Work task: Write out nothing except the lines running from the one containing "tabletop, I would be grateful." to the last line of the data, exactly as they stand.

Material to process:

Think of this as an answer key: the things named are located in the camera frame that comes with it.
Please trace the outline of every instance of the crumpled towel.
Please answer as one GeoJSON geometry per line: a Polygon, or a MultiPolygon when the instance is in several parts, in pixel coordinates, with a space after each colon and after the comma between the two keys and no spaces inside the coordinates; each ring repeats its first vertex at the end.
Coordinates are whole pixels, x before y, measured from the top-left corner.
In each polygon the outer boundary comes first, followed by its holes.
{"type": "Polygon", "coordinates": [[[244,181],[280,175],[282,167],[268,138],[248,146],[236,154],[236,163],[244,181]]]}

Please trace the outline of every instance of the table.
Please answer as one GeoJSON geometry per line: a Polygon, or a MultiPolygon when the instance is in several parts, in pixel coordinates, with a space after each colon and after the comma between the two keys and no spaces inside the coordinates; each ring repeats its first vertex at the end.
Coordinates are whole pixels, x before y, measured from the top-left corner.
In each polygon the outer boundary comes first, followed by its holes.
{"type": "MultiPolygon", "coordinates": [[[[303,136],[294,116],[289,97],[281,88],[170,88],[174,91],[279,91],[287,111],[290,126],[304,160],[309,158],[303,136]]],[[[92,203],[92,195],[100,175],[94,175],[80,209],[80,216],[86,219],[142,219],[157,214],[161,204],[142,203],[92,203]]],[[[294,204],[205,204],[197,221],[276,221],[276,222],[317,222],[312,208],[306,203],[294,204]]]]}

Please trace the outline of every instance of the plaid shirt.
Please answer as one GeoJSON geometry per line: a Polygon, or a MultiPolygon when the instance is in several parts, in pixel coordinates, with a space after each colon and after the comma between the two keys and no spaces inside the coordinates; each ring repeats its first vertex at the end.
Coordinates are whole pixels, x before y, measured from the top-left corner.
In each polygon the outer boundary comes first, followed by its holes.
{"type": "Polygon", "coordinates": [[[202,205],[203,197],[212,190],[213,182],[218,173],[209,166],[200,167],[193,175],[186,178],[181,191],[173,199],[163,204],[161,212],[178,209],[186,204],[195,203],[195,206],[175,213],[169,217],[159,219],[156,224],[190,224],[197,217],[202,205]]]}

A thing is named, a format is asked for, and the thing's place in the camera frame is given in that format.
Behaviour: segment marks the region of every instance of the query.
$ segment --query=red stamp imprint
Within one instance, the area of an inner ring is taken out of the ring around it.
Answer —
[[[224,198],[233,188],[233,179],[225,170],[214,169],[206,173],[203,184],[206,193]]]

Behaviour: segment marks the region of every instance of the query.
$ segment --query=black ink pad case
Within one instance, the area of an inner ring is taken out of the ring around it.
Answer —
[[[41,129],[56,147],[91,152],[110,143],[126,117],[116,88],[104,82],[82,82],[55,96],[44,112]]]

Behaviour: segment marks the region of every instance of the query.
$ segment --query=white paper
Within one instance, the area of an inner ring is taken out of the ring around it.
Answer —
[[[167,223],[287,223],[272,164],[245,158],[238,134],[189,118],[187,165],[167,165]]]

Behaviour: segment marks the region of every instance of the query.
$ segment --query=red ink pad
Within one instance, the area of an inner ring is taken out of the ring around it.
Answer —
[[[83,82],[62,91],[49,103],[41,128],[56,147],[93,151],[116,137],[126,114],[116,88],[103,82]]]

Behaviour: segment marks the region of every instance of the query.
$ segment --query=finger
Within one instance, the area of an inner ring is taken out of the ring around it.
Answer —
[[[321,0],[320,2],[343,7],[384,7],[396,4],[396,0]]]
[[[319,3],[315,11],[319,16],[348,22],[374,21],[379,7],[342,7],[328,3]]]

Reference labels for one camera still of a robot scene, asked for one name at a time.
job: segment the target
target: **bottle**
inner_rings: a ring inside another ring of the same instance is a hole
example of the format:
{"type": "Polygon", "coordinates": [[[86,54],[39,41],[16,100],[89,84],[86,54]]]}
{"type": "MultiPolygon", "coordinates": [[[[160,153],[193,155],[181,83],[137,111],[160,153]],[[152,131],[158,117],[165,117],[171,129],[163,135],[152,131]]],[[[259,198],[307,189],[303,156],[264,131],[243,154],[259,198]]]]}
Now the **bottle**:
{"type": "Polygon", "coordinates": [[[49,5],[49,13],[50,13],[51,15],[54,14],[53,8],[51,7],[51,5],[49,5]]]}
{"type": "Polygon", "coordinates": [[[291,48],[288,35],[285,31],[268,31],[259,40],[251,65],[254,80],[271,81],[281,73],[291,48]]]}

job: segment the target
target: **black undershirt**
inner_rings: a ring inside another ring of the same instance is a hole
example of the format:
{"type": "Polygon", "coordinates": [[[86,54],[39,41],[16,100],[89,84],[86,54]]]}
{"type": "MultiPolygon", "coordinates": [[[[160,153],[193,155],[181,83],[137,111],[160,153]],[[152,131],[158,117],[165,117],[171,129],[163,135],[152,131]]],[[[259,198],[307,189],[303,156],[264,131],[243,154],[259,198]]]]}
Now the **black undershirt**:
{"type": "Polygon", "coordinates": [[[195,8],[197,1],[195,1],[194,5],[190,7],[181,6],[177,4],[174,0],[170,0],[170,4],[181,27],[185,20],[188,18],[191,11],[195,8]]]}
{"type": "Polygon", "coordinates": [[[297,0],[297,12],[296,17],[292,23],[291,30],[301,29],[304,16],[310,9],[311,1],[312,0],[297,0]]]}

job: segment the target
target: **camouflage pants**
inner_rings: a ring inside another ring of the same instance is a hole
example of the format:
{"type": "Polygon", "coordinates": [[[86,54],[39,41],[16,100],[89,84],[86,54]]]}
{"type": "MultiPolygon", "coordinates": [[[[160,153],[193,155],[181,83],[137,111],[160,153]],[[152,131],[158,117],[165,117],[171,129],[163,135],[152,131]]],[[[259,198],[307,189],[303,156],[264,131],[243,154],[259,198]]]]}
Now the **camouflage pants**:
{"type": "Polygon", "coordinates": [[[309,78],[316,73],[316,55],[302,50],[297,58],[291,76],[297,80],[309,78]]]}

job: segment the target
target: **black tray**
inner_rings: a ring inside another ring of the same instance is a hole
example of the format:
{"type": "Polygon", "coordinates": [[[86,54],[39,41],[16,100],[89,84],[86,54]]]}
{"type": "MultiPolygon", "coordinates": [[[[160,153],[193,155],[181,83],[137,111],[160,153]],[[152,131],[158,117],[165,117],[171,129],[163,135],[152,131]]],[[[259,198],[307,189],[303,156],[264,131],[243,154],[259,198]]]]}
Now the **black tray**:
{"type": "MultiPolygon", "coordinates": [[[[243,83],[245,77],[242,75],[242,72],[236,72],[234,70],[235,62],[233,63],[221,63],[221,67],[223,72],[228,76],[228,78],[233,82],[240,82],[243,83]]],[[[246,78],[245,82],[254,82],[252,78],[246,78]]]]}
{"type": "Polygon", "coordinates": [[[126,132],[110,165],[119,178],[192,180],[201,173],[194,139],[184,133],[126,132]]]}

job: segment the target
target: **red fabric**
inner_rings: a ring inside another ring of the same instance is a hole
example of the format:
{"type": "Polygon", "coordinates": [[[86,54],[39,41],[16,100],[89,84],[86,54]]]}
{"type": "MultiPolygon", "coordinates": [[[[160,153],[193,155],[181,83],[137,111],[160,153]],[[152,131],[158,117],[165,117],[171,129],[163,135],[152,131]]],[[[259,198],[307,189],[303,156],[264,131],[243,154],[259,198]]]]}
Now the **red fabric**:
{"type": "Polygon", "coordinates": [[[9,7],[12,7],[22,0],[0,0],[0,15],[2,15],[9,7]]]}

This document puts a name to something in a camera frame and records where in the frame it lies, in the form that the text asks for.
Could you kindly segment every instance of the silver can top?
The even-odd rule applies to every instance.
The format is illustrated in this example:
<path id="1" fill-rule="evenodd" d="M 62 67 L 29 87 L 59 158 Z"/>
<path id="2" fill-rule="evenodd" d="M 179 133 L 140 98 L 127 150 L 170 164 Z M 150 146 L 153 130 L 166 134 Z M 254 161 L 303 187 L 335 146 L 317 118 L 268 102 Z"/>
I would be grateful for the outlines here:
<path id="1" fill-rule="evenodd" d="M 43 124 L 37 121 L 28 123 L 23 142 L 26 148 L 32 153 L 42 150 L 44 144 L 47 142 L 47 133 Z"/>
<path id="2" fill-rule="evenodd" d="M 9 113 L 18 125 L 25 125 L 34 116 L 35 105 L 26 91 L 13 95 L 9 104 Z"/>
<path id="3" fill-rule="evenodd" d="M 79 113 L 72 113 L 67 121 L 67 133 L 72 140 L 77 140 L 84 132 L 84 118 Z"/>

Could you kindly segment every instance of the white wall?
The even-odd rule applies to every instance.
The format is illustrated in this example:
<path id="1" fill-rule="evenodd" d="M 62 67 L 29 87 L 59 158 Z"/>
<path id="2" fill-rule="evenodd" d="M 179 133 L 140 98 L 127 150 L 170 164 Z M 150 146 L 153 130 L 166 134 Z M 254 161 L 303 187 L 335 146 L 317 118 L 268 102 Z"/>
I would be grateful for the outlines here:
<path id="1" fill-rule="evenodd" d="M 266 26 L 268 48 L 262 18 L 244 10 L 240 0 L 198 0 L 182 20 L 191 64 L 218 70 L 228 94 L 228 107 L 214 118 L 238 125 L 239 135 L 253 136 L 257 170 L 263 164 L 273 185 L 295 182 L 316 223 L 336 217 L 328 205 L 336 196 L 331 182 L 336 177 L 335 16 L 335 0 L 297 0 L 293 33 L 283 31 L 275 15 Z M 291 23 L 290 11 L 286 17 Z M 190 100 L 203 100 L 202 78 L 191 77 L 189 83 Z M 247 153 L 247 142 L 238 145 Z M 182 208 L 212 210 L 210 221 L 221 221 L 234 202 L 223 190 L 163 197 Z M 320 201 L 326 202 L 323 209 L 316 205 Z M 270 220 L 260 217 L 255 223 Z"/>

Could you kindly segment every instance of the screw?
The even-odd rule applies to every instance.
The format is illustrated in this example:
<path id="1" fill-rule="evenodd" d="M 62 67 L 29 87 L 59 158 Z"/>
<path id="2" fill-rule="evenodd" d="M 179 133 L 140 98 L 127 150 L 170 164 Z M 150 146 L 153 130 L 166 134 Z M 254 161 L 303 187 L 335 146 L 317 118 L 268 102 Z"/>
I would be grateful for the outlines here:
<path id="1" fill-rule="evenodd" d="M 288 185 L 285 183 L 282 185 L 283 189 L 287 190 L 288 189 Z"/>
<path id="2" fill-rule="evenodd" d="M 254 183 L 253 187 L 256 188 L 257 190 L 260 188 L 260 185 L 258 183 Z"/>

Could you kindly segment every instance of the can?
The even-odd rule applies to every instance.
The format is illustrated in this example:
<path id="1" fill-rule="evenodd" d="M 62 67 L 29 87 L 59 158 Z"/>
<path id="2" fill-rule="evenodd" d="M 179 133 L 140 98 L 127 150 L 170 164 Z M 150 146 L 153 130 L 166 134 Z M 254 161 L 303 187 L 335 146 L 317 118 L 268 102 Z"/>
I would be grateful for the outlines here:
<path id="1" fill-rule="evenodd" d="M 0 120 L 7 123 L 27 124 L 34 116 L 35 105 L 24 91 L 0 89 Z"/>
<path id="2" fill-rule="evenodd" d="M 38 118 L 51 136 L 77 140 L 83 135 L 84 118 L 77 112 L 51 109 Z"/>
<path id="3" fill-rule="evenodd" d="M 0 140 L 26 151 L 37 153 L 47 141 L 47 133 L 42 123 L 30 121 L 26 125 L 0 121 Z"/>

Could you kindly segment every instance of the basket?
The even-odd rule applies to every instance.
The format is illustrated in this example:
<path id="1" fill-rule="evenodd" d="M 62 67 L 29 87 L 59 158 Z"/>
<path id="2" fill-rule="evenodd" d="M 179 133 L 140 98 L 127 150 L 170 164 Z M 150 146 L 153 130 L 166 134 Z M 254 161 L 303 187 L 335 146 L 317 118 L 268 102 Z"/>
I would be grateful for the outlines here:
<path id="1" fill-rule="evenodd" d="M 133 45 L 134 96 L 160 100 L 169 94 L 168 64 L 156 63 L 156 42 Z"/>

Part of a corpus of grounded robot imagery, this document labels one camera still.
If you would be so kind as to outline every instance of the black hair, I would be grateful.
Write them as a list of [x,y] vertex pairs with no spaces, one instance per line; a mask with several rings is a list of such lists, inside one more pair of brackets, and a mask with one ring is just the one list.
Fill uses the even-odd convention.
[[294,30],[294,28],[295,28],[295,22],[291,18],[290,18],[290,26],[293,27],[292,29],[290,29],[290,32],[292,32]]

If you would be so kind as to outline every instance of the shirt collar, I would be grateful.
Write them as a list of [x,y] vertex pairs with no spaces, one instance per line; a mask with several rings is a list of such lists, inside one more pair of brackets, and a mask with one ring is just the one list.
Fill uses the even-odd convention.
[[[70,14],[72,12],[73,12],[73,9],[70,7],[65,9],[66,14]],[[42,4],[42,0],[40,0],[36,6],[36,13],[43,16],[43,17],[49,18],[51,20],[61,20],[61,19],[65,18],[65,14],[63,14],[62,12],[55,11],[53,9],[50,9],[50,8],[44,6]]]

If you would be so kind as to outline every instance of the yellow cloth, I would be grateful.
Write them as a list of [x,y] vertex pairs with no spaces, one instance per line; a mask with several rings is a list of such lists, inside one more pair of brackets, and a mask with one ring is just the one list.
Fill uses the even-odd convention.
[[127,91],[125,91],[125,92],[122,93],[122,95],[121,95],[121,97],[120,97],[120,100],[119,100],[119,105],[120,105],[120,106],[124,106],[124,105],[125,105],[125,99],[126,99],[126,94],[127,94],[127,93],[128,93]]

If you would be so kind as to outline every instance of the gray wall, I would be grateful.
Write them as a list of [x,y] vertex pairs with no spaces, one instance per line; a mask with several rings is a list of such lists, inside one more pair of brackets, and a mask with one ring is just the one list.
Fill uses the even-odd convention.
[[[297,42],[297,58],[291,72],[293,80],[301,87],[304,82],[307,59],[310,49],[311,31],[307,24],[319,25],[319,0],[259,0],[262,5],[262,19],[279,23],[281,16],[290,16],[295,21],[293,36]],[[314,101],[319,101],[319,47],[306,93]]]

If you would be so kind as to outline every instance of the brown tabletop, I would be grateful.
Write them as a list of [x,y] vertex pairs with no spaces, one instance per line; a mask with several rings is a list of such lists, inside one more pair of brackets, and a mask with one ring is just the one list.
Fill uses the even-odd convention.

Result of the task:
If you would be so kind as to outline every instance of the brown tabletop, I would be grateful.
Write them as a list of [x,y] vertex pairs with no spaces, one instance per line; a mask with several rings is a list of such lists, inside one more pair of brackets, and a mask with one ring is just the one list.
Fill uses the even-odd convention.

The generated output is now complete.